INSTRUCTIONS FOR THE TASK – Look for the line that has "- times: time" in the material below; please repeat it and every line after it, exactly, up to and including the line that has "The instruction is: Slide", and nothing else.

SUPPLIED MATERIAL –
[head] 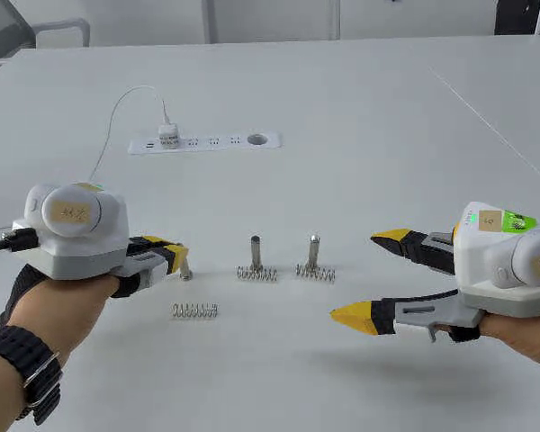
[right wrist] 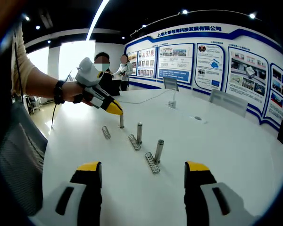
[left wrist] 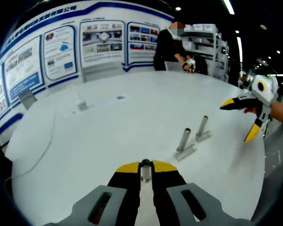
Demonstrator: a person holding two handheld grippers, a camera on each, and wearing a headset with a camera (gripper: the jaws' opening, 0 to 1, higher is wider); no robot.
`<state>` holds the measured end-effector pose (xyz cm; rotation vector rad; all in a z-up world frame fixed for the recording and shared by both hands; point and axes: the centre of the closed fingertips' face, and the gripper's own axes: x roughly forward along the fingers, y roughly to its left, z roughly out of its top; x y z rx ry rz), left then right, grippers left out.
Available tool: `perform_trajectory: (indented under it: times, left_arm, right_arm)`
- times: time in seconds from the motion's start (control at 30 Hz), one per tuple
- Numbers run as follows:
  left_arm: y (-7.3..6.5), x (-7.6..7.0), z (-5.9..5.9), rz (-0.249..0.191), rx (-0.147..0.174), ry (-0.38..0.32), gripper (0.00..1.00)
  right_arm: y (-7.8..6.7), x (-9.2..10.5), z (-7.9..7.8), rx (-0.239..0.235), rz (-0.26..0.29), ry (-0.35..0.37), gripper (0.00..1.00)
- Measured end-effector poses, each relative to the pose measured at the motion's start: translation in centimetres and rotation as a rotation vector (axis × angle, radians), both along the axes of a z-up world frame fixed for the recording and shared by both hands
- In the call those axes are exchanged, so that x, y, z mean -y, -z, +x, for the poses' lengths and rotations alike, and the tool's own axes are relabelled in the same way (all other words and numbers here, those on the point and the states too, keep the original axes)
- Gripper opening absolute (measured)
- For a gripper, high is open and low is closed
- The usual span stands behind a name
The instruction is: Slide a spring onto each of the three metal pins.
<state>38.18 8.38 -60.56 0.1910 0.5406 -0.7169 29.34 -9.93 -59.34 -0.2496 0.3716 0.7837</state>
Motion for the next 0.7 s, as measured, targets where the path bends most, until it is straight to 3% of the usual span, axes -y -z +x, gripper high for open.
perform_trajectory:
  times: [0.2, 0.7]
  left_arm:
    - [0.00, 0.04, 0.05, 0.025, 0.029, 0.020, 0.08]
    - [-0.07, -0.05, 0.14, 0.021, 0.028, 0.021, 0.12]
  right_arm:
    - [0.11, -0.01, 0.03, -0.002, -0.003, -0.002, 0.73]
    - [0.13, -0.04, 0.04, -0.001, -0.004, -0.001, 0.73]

EXERCISE RESULT –
- times: time in seconds from the motion's start (control at 30 Hz), one per tuple
- Numbers run as follows:
  left_arm: y (-7.3..6.5), x (-7.6..7.0), z (-5.9..5.9), rz (-0.249..0.191), rx (-0.147..0.174), ry (-0.38..0.32), gripper (0.00..1.00)
  right_arm: y (-7.8..6.7), x (-9.2..10.5), z (-7.9..7.8), rx (-0.239..0.235), rz (-0.26..0.29), ry (-0.35..0.37), gripper (0.00..1.00)
- Measured end-effector poses, each relative to the pose measured at the motion's start: translation in centimetres and rotation as a rotation vector (axis × angle, radians), both along the axes of a z-up world frame fixed for the recording and shared by both hands
- In the call those axes are exchanged, so that x, y, z mean -y, -z, +x, for the poses' lengths and rotations alike, and the tool's own axes are relabelled in the same way (all other words and numbers here, those on the point and the states too, keep the original axes)
- Gripper opening absolute (measured)
- For a gripper, high is open and low is closed
- The usual span stands behind a name
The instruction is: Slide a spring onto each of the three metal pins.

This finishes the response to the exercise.